UBC Theses and Dissertations
How does it feel to be greedy? : the role of pride in avaricious acquisition Mercadante, Eric
Psychologists define greed as a desire to acquire more and the dissatisfaction of never having enough (Seuntjens et al., 2015a), but studies have not examined the psychological processes that underlie and sustain this disposition. We propose that a desire to attain pride might be one emotional mechanism that promotes greedy acquisition. In this account, greedy people experience a boost of pride from acquisition but these feelings are short lived, potentially leading to the perpetual acquisitiveness characteristic of dispositional greed. In the present dissertation, I test this theoretical model, as well as its boundary conditions and implications, in 14 studies.
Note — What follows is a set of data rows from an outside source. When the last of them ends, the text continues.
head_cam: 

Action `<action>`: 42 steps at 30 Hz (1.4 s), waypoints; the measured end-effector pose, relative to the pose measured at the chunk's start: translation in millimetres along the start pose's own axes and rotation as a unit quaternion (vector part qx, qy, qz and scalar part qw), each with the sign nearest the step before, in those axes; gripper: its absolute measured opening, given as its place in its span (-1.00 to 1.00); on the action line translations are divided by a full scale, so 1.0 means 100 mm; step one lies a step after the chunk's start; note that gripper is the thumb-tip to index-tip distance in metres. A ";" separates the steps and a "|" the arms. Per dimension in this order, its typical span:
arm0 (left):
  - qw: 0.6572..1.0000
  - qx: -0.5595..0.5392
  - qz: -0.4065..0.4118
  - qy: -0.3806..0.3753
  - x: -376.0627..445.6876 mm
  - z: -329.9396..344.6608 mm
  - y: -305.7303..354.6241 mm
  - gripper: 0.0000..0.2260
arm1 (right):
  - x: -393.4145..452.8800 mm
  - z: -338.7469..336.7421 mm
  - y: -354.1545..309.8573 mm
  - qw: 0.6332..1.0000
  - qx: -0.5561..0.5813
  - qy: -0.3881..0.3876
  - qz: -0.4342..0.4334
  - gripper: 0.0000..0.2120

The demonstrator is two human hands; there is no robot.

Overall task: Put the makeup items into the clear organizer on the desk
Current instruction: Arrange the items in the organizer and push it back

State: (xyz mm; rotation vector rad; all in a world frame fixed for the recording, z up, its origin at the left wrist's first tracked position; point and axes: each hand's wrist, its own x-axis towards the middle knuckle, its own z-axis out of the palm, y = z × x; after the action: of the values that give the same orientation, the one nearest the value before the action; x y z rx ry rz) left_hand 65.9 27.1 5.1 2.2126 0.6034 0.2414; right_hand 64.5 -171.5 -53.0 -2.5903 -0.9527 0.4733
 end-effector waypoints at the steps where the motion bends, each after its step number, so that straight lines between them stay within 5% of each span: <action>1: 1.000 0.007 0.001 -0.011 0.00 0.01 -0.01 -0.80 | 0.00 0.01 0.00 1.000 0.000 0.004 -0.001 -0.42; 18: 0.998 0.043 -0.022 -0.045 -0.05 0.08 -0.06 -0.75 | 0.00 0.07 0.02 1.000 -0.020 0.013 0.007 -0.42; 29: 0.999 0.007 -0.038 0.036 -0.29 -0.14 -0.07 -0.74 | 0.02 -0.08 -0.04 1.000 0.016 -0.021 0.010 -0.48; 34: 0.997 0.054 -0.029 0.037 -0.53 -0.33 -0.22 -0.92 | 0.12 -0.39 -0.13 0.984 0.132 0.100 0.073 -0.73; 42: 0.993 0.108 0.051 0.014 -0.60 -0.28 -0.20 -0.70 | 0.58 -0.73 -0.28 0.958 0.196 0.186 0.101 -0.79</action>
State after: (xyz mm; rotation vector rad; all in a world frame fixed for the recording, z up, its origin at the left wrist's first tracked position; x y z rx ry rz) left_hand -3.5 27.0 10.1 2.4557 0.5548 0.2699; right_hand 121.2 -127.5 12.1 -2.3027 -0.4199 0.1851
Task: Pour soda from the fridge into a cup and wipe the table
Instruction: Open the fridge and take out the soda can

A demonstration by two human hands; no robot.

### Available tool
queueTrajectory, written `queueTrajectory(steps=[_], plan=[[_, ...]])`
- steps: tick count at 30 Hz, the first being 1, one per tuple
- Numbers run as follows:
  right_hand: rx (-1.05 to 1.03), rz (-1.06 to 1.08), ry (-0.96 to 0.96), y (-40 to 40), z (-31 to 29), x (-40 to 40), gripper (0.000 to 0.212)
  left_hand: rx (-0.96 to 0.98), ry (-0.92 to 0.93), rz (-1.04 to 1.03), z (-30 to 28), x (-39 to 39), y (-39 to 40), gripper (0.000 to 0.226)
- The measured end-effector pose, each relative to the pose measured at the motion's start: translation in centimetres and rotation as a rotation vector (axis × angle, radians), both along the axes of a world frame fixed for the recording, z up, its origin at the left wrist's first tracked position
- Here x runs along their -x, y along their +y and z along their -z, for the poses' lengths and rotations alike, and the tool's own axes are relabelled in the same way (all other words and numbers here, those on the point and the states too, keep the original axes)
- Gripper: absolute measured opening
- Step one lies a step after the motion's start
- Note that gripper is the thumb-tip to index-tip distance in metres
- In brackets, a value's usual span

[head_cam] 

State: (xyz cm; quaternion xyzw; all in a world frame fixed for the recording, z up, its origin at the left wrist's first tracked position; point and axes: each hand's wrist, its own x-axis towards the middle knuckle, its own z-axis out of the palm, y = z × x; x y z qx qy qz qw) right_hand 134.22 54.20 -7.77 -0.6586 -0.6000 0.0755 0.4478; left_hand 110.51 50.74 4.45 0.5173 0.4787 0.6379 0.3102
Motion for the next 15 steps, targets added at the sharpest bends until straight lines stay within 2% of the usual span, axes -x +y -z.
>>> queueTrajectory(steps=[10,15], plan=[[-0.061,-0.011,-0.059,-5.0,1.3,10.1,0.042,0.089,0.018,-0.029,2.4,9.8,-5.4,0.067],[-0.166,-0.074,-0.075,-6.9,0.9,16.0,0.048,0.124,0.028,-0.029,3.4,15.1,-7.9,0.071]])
These studies also show that the relationship between greed and pride is robust to controlling for other positive emotions, suggesting that feeling pride upon acquisition is the distinguishing factor between the emotional experience of greedy and less greedy people in this situation. In addition, I demonstrate that greedy people’s pervasive acquisitiveness cannot be explained by a deficit in affective forecasting compared to people low in greed. I also test the boundary conditions of this process finding, for example, that greedy people feel equivalent pride boosts in acquisitions received as gifts compared with those they purchase for themselves and that greedy people do not show the same pattern of pride responses to personal achievements. Finally, I summarize the findings, compare them to other models of related traits in the field, and discuss the implications and future directions of this research. Together, this dissertation proposes and tests a theoretical model that might help explain greedy people’s defining characteristic, pervasive acquisitiveness, by demonstrating how acquisition foments intense, yet ephemeral, emotional benefits for greedy people.